◆ **EXERCISE OBJECTIVE**
Give back the full listing exactly as it appears below.

◆ **MATERIAL PROVIDED**
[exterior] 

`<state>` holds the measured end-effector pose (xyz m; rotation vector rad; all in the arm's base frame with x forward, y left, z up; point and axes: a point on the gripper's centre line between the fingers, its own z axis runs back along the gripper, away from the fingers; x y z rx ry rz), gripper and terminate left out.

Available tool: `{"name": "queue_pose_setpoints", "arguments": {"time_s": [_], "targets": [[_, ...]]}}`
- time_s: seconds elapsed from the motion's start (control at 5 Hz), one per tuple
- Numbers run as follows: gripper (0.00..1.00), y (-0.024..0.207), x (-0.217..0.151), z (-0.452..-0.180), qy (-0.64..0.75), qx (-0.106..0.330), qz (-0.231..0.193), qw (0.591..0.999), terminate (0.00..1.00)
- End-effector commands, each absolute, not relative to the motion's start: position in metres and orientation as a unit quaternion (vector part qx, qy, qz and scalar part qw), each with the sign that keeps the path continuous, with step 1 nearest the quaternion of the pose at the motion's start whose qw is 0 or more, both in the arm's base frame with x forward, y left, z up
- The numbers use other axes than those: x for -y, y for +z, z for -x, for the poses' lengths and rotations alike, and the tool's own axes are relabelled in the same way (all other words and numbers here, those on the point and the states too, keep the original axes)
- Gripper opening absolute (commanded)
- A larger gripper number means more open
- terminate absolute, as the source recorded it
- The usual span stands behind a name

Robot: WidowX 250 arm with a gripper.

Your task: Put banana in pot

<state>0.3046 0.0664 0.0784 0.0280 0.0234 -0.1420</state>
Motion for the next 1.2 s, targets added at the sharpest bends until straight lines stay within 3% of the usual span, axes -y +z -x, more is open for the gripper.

◆ **OUTPUT**
[exterior] 

`<state>` holds the measured end-effector pose (xyz m; rotation vector rad; all in the arm's base frame with x forward, y left, z up; point and axes: a point on the gripper's centre line between the fingers, its own z axis runs back along the gripper, away from the fingers; x y z rx ry rz), gripper and terminate left out.

Available tool: `{"name": "queue_pose_setpoints", "arguments": {"time_s": [_], "targets": [[_, ...]]}}`
- time_s: seconds elapsed from the motion's start (control at 5 Hz), one per tuple
- Numbers run as follows: gripper (0.00..1.00), y (-0.024..0.207), x (-0.217..0.151), z (-0.452..-0.180), qy (-0.64..0.75), qx (-0.106..0.330), qz (-0.231..0.193), qw (0.591..0.999), terminate (0.00..1.00)
- End-effector commands, each absolute, not relative to the motion's start: position in metres and orientation as a unit quaternion (vector part qx, qy, qz and scalar part qw), each with the sign that keeps the path continuous, with step 1 nearest the quaternion of the pose at the motion's start whose qw is 0 or more, both in the arm's base frame with x forward, y left, z up
- The numbers use other axes than those: x for -y, y for +z, z for -x, for the poses' lengths and rotations alike, and the tool's own axes are relabelled in the same way (all other words and numbers here, those on the point and the states too, keep the original axes)
- Gripper opening absolute (commanded)
- A larger gripper number means more open
- terminate absolute, as the source recorded it
- The usual span stands behind a name

Robot: WidowX 250 arm with a gripper.

Your task: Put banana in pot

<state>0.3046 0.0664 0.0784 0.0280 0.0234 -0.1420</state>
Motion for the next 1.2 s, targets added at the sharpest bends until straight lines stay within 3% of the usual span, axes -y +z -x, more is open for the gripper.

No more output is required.